Referring to FIGS. 1 and 2, the turntable means 20 includes a turntable 20' which is operatively connected to a hydraulic lift 21. In the stored condition, as illustrated in FIG. 1, the bridge units 12 are positioned so as to be in a side-by-side arrangement and the turntable 20' is actually positioned below the bed of the truck 14. When it is desired to deploy the bridge modules 12, the hydraulic lift 21 is actuated to raise the bridge modules 12 above the truck bed pallet 16. The turntable 20 includes recessed guides 25 for supporting linkage members which will be described hereinafter.

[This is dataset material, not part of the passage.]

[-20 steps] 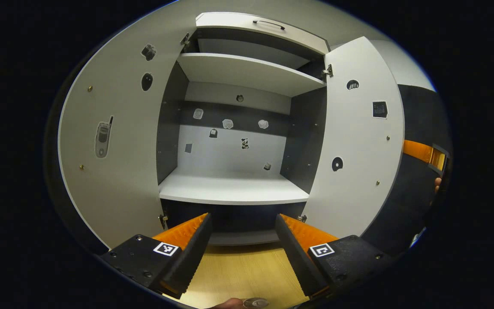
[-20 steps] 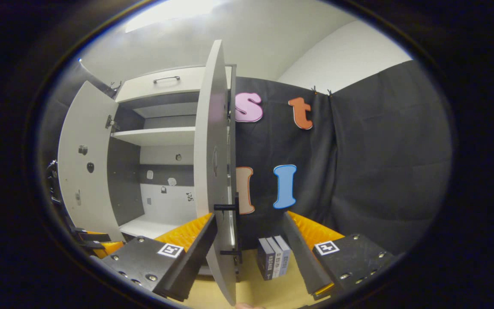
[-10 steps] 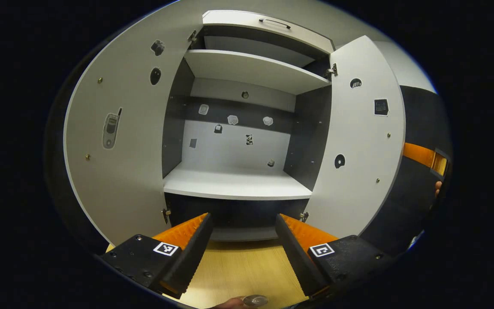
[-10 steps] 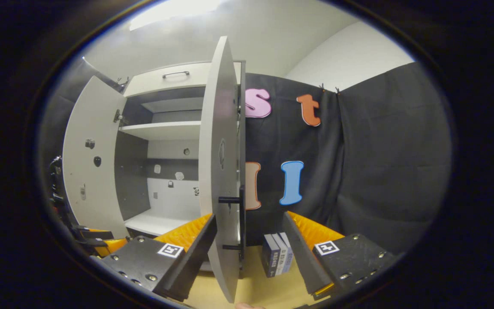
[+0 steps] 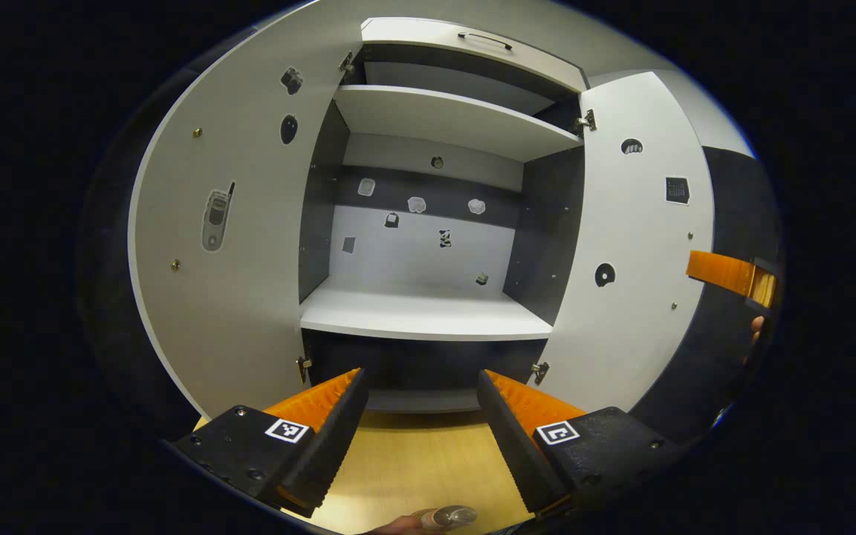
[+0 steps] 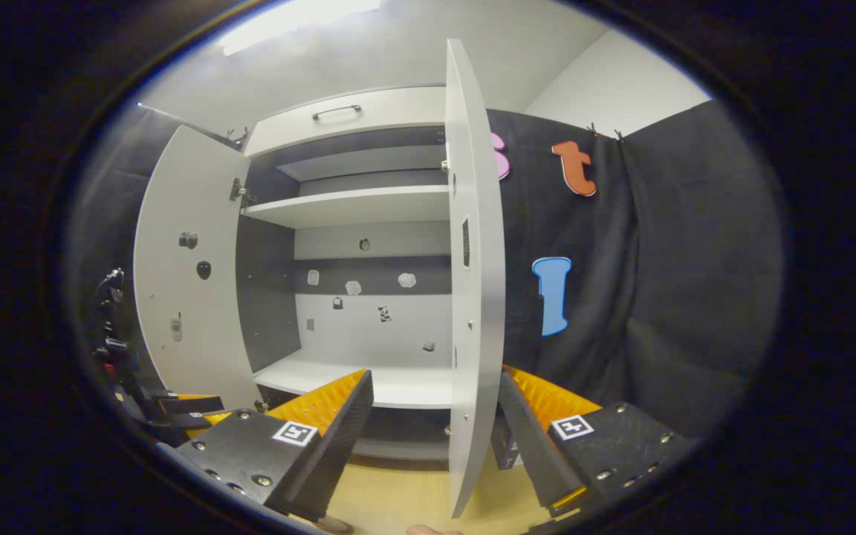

Referring to FIGS. 8 and 18, the turntable 20' includes a pair of elongated simple tension-compression links 100, 100 which at one end operatively connect with the underside of the turntable 20' and at the other end with the short module-actuating links 102, 102, which links 102 are in turn releasably interconnected with respective end portions of opposite sides of the center unit 12 of the three-unit folded module 10. Nonround complementary pin and socket means of a socket wrench type can be used to facilitate each attachment-detachment of the link ends to the turntable and bridge unit ends. The location of any force carrying members such as links 100, 102 must generally be below or inside of the collapse module units. The centerline-to-centerline length of the short module-actuating links must be equal to the distance from the center of the turntable rotation shaft 19 out to the centerline of the socketed connection of the link 100 to said turntable 20'.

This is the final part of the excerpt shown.